VALÈNCIA. El fútbol solo juzga la inmediatez, lo que sucede en el último minuto del último partido, porque se basa en los resultados. Esa es, obviamente, la visión del aficionado, del seguidor apasionado de un club, que quiere ver a su equipo levantando trofeos y no le importa el rédito que eso supone. Pero dejó de ser el sentir general cuando entraron en juego los magnates que compran clubes, de la misma manera que yo me compro un neopreno de natación, y no quieren que su capricho les cueste pasta. La diferencia es que yo uso el neopreno de forma habitual y doy por bien invertido mi dinero; los magnates, no, quieren que ese capricho se convierta en una empresa que genere dinero. Al Valencia le tocó en suerte un magnate de nivel medio, ni de esos que derrochan millones de euros para hacer equipos como el PSG o el Manchester City, ni de los que acaban arruinando el club, como le ocurrió al Málaga o el Rácing de Santander. Un magnate que, sin embargo, valora su propiedad según el dinero que le ha revertido.
Ahora mismo, el Valencia se encuentra inmerso en la lucha por conquistar dos competiciones. En una de ellas, la Copa del Rey, tiene asegurado disputar la final; en la otra, ha de pasar el duro escollo de una semifinal contra un Top-6 de la liga inglesa, mal que le pese a Tebas y sus corifeos, la mejor liga del mundo. Además, ese equipo lo entrena Unai Emery, y no hace falta recordar la última vez que Emery se cruzó con su exequipo en una semifinal europea. Pero el Valencia está en condiciones de disputarle una plaza en la final al Arsenal, y si fuera resolviendo la eliminatoria en Mestalla en el tiempo añadido, ese tramo del partido en el que se desenvuelve con más soltura, mejor que mejor. Serían dos finales, la posibilidad de conquistar dos títulos, algo que, en 100 años de historia, el club solo ha logrado en una ocasión.
Creo que, para el aficionado, la temporada ya sería un éxito llegando a las dos finales, viniendo de donde se viene, un superéxito si se consigue un título, y un superéxtasis si se alcanza el doblete. Para el magnate, la prioridad es ganar la Europa League, que da derecho a jugar la próxima Champions, con el dinero fresco que ello supone, o no ganar nada y meterse en ese torneo por la vía de la liga, ahora mismo la opción más complicada, por que el Valencia no depende de sí mismo. El título de la Copa no da dinero, más allá de que sirva para devolver la ilusión al valencianismo. Pero la ilusión, como todo el mundo sabe, es improductiva.

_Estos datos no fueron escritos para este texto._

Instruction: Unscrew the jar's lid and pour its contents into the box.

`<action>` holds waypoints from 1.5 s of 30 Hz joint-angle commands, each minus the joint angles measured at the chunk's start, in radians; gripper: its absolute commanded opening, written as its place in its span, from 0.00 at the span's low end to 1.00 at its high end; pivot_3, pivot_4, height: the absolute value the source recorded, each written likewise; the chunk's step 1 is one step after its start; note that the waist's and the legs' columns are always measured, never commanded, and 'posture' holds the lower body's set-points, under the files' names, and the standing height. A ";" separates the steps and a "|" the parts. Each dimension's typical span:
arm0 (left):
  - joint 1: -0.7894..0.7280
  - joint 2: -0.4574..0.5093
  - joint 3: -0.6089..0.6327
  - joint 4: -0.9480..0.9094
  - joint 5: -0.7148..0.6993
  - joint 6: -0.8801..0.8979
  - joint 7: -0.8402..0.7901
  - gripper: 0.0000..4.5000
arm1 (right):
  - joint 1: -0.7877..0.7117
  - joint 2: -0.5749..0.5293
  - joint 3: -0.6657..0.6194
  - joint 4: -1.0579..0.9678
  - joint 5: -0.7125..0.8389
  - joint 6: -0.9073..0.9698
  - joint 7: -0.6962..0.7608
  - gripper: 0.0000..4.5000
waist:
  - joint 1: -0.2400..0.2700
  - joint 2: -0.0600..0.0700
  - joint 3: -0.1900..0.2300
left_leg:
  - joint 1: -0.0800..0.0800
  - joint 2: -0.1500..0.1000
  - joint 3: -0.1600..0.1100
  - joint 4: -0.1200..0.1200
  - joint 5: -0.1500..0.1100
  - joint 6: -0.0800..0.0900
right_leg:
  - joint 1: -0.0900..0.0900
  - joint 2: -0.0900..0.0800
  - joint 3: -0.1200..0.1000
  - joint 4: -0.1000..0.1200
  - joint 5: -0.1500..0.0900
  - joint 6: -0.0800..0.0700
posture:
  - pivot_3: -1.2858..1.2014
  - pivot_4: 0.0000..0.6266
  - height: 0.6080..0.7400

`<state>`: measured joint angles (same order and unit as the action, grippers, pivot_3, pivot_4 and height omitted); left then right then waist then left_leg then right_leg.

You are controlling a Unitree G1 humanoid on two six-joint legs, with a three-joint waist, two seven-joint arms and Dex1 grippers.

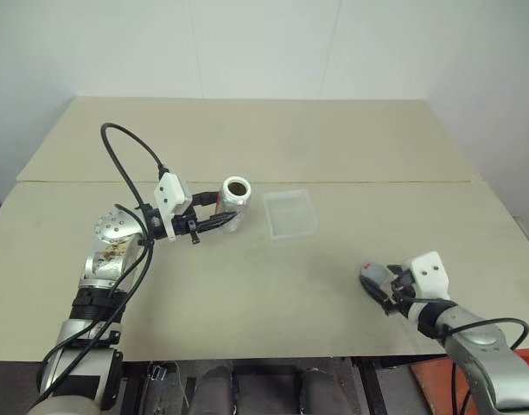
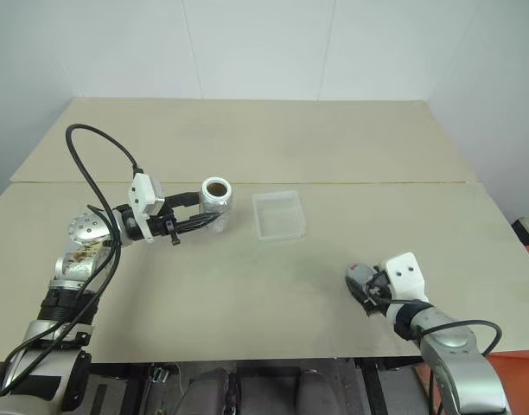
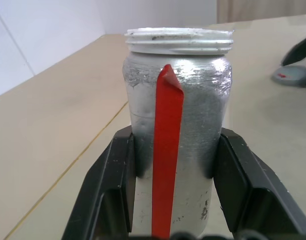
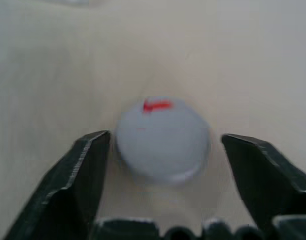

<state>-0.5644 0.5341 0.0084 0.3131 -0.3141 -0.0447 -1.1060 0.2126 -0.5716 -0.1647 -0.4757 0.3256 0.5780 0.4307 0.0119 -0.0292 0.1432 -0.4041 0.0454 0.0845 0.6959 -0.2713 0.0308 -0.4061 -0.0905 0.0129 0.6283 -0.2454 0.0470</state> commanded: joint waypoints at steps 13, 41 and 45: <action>-0.248 -0.026 -0.054 0.330 0.212 -0.378 0.067 0.41 | -0.044 -0.236 -0.203 -0.226 0.152 -0.005 0.260 1.00 | 0.003 -0.001 0.000 | 0.000 -0.001 0.001 0.000 0.000 0.000 | 0.002 0.000 -0.002 -0.001 0.000 0.000 | 0.52 0.24 1.00; -0.912 -0.132 -0.966 0.992 1.548 -0.725 1.632 0.41 | 0.029 -0.158 -0.158 -0.416 0.234 0.073 0.114 1.00 | 0.015 -0.009 0.005 | -0.004 -0.002 0.002 0.002 0.000 0.000 | -0.001 -0.001 -0.003 -0.002 0.000 0.003 | 0.52 0.24 1.00; -0.948 -0.156 -1.083 1.025 1.662 -0.632 1.806 0.41 | 0.042 -0.156 -0.163 -0.429 0.249 0.073 0.116 1.00 | 0.016 -0.009 0.005 | -0.005 -0.002 0.002 0.002 0.000 0.000 | -0.001 -0.001 -0.003 -0.002 0.000 0.003 | 0.52 0.24 1.00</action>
<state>-1.4662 0.3804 -1.0474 1.3360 1.3131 -0.7116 0.6197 0.2516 -0.7275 -0.3165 -0.8659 0.5670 0.6539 0.5498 0.0278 -0.0386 0.1486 -0.4095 0.0429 0.0862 0.6974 -0.2715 0.0312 -0.4078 -0.0916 0.0103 0.6264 -0.2450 0.0501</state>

Queda un mes para que acabe una temporada de las que molan, esas en que el equipo va de menos y más y la acaba como un ciclón. Como la 95-96 con Luis Aragonés y su banda, que nos es más memorable, aunque no contenga títulos que, por ejemplo, la de la Copa de Koeman. O la 98-99, tan maratoniana como esta, en la que Ranieri, Mendieta y el Piojo lograron la última copa sevillana. Aquella copa fue el inicio de algo muy grande y esta también puede serlo.
La temporada entra ahora en la hora del lobo, el momento entre la noche y la aurora cuando la mayoría de la gente muere y la mayoría de los niños nacen, cuando las pesadillas vienen a por nosotros. La frase no es mía, como es obvio, sino de Ingmar Bergman, que dedicó a ese momento cotidiano una película homónima y una secuencia de su testamento cinematográfico. Sirve también para el fútbol, porque remite a ese tramo final de la temporada, antes de que todo acabe y empiece otra, en el que a los equipos se les vienen sus pesadillas. Los triunfadores son los que logran que no les alcancen, aunque tengan forma de equipos invencibles o de constelación de estrellas; los perdedores son los que se dejan atrapar por ellas, encarnadas en el espíritu de Mbia o en la zurda de Messi.
Por mi parte, todos los días, a la hora del lobo, yo me pongo mi neopreno y me lanzo al mar. Así no me alcanzan las pesadillas.